| Task objective |
Output exactly the lines between the line that contains "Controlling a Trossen" and the last line of the material, counting both.

| Data provided |
= Beginning of Section =
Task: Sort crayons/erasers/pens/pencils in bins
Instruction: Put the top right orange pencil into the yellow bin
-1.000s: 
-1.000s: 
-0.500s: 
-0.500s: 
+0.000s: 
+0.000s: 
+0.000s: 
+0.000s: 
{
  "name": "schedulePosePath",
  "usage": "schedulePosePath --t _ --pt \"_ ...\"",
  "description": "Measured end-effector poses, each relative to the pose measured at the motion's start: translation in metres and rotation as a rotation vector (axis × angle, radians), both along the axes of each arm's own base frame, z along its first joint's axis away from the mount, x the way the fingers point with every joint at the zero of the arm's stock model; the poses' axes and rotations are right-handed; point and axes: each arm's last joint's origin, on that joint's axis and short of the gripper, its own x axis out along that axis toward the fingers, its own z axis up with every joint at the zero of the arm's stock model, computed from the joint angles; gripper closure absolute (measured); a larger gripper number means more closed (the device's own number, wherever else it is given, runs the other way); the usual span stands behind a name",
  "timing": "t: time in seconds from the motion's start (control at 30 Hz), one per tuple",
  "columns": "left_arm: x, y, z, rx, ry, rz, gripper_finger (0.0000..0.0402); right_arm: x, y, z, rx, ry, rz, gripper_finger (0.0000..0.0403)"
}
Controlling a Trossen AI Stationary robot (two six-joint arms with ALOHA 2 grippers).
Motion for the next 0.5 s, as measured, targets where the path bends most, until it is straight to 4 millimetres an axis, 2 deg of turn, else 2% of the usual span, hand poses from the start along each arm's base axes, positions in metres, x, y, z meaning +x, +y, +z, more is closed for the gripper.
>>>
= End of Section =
| Solution to this exercise |
Controlling a Trossen AI Stationary robot (two six-joint arms with ALOHA 2 grippers).
Motion for the next 0.5 s, as measured, targets where the path bends most, until it is straight to 4 millimetres an axis, 2 deg of turn, else 2% of the usual span, hand poses from the start along each arm's base axes, positions in metres, x, y, z meaning +x, +y, +z, more is closed for the gripper.
>>>

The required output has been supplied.